## Supplied data
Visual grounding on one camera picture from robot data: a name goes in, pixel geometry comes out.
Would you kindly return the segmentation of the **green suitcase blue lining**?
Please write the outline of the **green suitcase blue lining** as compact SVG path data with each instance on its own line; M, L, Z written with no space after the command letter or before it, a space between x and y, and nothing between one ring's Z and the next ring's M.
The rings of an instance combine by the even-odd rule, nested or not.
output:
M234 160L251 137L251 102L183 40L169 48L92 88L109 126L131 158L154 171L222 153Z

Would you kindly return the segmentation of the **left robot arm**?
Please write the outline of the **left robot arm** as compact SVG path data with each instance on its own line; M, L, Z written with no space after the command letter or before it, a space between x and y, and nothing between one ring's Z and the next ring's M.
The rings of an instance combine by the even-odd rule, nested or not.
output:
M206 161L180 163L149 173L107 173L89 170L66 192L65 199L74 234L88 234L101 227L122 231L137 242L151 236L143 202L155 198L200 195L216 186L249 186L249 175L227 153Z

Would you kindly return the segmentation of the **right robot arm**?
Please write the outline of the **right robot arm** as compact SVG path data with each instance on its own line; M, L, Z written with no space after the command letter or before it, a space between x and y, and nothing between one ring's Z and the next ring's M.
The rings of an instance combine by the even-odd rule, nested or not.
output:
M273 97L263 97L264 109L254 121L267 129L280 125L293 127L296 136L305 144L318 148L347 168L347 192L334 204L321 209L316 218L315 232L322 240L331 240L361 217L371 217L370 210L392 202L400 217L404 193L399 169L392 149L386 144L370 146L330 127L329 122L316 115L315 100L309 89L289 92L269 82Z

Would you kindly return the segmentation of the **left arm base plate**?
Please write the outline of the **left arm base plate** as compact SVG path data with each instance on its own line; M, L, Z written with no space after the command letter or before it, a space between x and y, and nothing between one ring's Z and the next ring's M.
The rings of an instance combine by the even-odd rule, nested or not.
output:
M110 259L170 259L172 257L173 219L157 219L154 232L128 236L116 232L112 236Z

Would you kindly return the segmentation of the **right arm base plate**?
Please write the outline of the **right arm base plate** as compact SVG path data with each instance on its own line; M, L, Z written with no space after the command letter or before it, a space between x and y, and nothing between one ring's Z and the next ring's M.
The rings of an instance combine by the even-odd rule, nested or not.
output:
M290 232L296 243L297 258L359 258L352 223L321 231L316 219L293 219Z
* * *
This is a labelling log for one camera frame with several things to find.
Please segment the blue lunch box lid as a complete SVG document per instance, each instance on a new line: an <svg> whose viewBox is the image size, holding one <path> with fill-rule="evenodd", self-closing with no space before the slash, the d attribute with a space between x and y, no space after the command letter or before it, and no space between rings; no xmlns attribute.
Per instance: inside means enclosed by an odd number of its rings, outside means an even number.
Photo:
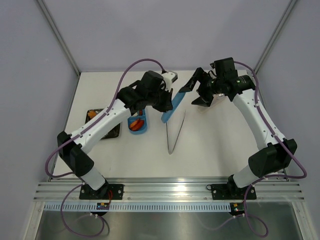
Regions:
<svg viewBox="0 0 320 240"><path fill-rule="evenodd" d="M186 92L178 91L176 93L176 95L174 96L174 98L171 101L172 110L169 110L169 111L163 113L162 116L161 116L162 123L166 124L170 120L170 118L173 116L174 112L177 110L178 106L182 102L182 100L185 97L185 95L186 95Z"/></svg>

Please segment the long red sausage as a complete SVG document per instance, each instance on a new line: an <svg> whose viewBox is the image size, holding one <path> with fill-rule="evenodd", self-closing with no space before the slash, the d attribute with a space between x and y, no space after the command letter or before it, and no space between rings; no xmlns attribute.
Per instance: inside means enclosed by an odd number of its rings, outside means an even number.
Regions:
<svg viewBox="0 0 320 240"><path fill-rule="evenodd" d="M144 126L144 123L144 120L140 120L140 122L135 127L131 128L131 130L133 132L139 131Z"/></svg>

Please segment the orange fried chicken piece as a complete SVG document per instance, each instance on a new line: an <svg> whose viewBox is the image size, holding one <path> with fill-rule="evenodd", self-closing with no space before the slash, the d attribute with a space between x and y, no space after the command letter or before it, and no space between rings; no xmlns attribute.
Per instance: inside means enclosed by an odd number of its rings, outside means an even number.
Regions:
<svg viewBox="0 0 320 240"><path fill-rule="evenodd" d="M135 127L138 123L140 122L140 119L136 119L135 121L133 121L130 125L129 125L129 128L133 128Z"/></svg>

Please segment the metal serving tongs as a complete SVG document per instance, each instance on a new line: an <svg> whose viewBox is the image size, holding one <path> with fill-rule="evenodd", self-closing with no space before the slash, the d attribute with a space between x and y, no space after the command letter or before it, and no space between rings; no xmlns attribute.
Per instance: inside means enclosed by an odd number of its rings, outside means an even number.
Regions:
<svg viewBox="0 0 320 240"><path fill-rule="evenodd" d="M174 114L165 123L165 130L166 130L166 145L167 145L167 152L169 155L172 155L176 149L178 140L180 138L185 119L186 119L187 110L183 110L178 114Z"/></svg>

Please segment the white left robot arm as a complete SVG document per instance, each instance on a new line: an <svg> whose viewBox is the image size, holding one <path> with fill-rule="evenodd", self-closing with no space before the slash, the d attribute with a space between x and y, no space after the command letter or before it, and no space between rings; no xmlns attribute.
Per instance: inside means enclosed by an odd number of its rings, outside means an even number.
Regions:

## Problem details
A single number is the whole answer here: the number of lines in the data containing "base".

## Answer area
4